[TASK GOAL] Work out how many lines below contain the word "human". Only the number is wanted.

[Extracted records]
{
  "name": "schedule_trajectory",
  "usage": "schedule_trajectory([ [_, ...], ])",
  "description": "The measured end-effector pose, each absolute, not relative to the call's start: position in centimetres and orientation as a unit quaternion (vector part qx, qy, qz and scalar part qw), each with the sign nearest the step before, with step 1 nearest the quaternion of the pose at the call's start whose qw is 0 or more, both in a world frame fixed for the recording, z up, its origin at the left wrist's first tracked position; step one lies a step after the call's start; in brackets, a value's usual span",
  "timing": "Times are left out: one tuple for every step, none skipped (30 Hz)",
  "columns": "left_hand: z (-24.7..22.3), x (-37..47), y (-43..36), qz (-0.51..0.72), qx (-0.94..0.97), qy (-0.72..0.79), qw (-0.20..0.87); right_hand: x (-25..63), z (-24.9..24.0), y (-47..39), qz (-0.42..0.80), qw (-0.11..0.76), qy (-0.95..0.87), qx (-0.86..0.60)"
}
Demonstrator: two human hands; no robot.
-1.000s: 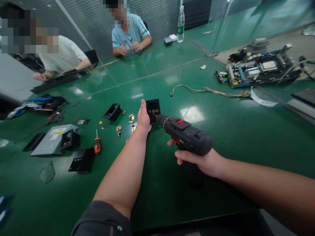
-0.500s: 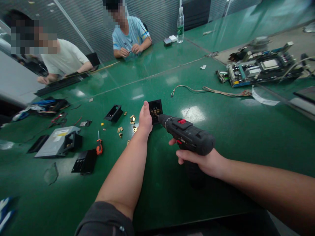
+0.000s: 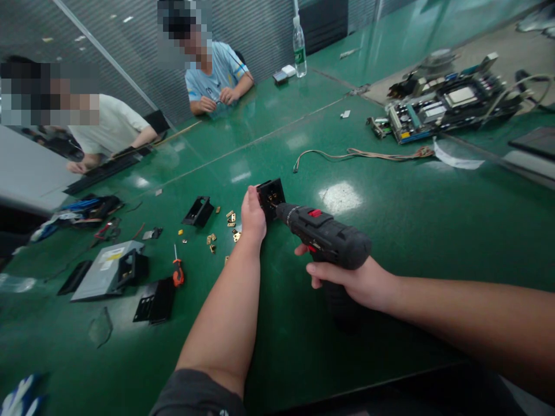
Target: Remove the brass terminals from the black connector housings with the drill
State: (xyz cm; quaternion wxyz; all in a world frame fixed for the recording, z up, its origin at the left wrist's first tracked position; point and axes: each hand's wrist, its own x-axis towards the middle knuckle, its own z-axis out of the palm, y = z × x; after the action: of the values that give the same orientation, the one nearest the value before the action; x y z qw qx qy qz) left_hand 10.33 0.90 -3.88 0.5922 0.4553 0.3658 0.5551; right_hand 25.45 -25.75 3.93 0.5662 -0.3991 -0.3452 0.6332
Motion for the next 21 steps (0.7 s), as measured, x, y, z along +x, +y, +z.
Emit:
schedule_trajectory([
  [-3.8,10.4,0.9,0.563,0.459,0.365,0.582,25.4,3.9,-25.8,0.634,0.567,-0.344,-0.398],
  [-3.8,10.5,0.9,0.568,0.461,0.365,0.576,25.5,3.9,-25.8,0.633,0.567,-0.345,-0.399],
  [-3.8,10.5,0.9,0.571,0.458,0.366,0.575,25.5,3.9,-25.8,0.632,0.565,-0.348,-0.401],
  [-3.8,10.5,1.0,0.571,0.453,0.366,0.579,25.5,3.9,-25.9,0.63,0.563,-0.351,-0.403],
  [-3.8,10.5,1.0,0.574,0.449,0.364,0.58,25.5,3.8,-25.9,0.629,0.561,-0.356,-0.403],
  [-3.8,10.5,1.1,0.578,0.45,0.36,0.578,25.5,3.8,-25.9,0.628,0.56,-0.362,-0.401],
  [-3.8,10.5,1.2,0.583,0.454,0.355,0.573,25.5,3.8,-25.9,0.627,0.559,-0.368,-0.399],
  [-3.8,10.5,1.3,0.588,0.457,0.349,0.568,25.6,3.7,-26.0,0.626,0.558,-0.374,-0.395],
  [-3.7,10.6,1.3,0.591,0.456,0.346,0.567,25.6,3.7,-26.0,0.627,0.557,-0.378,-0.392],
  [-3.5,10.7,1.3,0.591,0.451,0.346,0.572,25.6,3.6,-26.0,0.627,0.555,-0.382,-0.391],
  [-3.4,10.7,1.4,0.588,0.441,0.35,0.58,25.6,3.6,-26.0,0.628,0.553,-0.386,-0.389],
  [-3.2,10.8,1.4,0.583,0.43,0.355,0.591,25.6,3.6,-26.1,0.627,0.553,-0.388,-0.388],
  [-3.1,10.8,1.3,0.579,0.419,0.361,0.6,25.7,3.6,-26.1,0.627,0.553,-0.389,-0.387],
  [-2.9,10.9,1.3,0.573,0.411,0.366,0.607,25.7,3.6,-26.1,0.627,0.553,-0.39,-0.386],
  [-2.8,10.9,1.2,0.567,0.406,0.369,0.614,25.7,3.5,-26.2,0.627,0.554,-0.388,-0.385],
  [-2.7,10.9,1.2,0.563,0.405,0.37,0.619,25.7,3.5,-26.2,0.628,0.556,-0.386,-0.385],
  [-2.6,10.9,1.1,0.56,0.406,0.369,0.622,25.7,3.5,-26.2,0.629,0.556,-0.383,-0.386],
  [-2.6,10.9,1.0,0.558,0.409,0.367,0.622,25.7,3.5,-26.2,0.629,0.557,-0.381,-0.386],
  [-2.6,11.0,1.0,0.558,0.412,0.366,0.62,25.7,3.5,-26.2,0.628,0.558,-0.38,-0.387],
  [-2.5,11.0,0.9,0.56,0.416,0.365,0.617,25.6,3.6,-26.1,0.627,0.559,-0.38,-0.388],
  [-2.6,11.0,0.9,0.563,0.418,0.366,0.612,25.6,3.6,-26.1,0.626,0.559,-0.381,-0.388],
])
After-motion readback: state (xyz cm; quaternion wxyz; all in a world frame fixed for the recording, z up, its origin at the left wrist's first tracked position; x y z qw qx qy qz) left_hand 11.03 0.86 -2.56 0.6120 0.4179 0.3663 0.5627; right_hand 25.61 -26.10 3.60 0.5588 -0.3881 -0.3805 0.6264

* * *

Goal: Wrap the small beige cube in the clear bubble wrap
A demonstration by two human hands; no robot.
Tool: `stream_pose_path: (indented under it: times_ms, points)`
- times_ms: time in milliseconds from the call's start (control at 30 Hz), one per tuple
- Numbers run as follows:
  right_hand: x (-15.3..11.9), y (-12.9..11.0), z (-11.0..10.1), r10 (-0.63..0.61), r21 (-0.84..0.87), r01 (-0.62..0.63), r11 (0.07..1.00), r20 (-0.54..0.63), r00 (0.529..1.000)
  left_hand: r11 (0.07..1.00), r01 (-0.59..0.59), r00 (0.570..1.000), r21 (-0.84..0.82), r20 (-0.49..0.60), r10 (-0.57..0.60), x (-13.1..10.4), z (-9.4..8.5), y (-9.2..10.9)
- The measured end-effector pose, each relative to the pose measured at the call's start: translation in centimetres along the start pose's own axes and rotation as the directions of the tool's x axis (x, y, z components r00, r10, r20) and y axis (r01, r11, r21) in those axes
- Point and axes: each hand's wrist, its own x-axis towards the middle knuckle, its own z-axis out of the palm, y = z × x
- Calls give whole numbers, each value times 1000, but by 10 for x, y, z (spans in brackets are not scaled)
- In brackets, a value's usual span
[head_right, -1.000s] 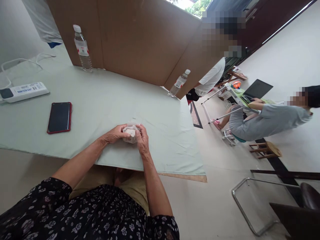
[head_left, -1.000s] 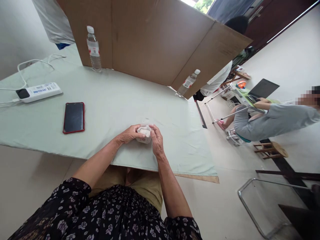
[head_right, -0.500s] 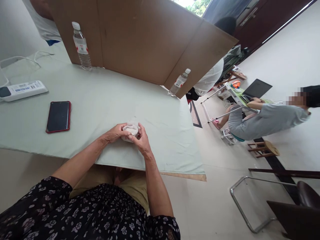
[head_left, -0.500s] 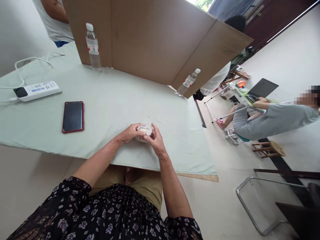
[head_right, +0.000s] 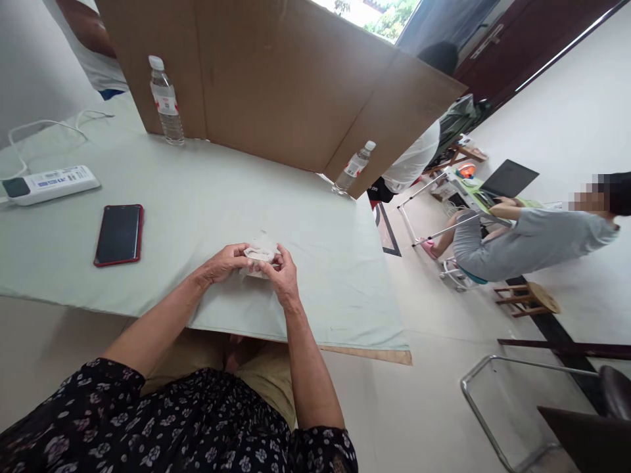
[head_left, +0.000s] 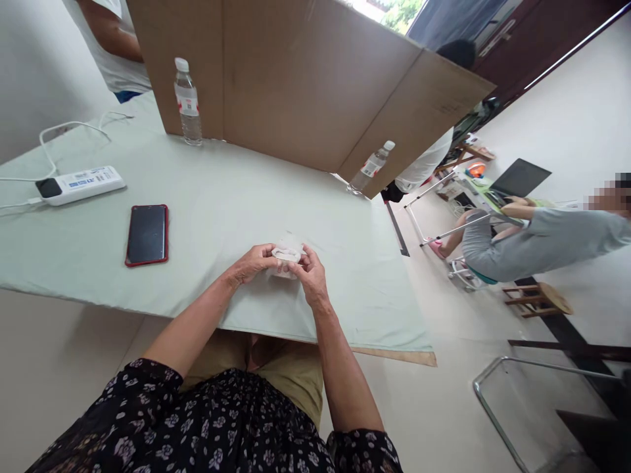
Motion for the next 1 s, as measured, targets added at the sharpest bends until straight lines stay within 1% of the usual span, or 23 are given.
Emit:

[EXERCISE OUTPUT] 2